__WHAT TO DO__
Which lines of the listing below contain the word "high"? Copy each of them.

[Start of section]

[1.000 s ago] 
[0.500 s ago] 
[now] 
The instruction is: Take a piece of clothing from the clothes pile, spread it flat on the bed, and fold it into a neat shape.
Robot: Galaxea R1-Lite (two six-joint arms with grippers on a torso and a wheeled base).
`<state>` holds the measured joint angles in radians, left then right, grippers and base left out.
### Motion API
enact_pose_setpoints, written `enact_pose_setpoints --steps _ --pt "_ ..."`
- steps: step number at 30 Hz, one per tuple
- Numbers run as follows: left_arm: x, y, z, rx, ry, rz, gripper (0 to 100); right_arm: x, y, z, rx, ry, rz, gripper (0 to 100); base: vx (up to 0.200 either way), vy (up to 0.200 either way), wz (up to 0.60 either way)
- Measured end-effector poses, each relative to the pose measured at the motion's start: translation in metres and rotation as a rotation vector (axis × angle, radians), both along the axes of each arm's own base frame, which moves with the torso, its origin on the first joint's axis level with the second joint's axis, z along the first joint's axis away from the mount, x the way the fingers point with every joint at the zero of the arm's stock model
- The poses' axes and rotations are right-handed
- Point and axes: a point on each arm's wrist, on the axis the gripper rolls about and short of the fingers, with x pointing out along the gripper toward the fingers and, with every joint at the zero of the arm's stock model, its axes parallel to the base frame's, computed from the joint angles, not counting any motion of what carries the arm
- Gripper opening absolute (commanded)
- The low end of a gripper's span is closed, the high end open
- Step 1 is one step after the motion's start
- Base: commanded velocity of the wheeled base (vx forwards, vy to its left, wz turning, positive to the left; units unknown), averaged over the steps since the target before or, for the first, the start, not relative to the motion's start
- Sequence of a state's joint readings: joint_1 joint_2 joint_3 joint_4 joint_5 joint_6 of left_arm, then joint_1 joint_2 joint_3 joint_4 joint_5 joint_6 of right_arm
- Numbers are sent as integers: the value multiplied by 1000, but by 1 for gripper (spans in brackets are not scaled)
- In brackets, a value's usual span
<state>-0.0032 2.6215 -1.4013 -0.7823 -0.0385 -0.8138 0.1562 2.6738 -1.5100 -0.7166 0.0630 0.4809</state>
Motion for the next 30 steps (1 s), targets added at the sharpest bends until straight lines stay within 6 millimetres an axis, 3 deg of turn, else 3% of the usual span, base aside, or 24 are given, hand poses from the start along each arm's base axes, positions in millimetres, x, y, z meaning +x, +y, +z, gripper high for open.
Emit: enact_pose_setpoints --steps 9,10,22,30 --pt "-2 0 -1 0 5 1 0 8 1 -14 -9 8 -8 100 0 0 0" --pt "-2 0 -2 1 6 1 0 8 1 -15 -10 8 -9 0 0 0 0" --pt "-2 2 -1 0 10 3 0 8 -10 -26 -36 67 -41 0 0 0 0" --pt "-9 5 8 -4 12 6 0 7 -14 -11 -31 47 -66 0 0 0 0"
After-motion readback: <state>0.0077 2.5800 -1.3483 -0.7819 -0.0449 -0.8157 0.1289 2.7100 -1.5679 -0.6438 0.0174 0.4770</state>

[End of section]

__SOLVED PROBLEM__
- The low end of a gripper's span is closed, the high end open
Motion for the next 30 steps (1 s), targets added at the sharpest bends until straight lines stay within 6 millimetres an axis, 3 deg of turn, else 3% of the usual span, base aside, or 24 are given, hand poses from the start along each arm's base axes, positions in millimetres, x, y, z meaning +x, +y, +z, gripper high for open.

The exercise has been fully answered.